Modeling Patient's Response in Acute Inflammation Treatment
Monday, May 19, 2014
2:00 pm - 3:00 pm
Gross Hall 330
Zoran Obradovic, Temple University
Uncontrolled inflammation accompanied by an infection that results in septic shock is a common cause of death in intensive care units and one of the leading cause of death overall. In principle, spectacular mortality rate reduction can be achieved by early diagnosis and accurate prediction of response to therapy. This is a very difficult objective due to the fast progression and complex multi-stage nature of acute inflammation. Our ongoing DARPA DLT project is addressing this challenge by development and validation of effective predictive modeling technology for analysis of temporal dependencies in multi-dimensional sepsis related data. This lecture will provide an overview of the results of our project, which show potentials for significant mortality reduction in severe sepsis patients.

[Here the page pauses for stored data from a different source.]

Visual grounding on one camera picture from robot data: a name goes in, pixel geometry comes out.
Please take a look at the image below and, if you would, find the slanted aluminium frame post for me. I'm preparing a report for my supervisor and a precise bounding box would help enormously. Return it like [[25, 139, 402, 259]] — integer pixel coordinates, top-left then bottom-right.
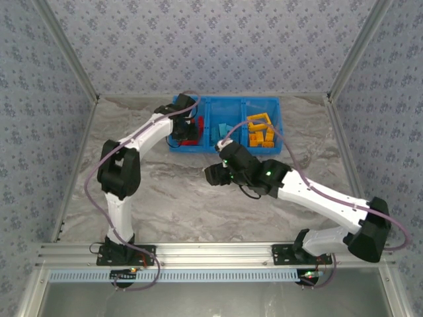
[[326, 0, 395, 100], [32, 0, 100, 102]]

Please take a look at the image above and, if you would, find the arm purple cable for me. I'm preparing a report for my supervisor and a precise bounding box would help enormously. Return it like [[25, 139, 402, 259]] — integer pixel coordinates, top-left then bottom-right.
[[219, 120, 414, 291], [84, 90, 202, 292]]

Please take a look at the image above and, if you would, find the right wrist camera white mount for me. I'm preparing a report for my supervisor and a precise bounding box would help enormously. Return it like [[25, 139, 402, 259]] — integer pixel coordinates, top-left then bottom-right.
[[215, 139, 236, 153]]

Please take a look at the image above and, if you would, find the aluminium table side rail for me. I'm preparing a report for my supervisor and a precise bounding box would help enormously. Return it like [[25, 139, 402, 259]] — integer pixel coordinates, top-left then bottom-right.
[[51, 97, 100, 244], [325, 95, 373, 212]]

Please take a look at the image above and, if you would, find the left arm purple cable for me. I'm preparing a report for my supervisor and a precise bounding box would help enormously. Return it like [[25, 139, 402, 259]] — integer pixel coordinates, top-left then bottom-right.
[[84, 90, 202, 292]]

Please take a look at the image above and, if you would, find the slotted light blue cable duct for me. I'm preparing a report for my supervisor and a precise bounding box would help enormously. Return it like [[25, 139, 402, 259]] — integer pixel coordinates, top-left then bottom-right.
[[48, 268, 301, 283]]

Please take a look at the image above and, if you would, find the yellow lego window frame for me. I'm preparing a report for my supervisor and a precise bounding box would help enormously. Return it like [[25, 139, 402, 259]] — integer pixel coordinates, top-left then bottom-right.
[[247, 113, 274, 131]]

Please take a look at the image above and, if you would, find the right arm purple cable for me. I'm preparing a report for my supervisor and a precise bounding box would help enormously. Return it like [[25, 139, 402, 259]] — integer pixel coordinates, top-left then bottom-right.
[[219, 120, 414, 291]]

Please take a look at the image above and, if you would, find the wide aluminium mounting rail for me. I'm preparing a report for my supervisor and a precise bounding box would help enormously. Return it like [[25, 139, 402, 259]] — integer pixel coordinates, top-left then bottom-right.
[[36, 242, 397, 267]]

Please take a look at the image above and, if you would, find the grey metal panel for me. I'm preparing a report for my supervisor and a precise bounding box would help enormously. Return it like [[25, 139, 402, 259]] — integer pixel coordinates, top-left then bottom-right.
[[36, 280, 394, 317]]

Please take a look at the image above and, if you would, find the thin aluminium table rail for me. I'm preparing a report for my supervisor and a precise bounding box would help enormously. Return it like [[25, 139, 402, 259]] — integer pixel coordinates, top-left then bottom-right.
[[97, 93, 330, 99]]

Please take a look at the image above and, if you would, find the aluminium frame leg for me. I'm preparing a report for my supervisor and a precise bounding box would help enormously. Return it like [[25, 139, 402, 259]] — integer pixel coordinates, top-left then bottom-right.
[[15, 265, 50, 317], [378, 265, 410, 317]]

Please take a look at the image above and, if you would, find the small black controller board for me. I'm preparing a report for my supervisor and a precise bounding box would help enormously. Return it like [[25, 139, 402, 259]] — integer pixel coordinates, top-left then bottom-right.
[[299, 269, 324, 287], [110, 267, 138, 282]]

Zoran Obradovic is a L.H. Carnell Prof of Data Analytics at Temple University, Prof-Dept of Computer and Information Sciences with a secondary appt in Statistics, and is the Director-Center for Data Analytics and Biomedical Informatics. His research interests include data mining and complex networks applications in health mgmt. Zoran is the executive editor at the journal on Statistical Analysis and Data Mining, which is the official publication of the American Statistical Association and is an editorial board member at 11 journals. He was general co-chair for 2013 and 2014 SIAM Intl Conf on Data Mining and was the program or track chair at many data mining and biomed informatics conf.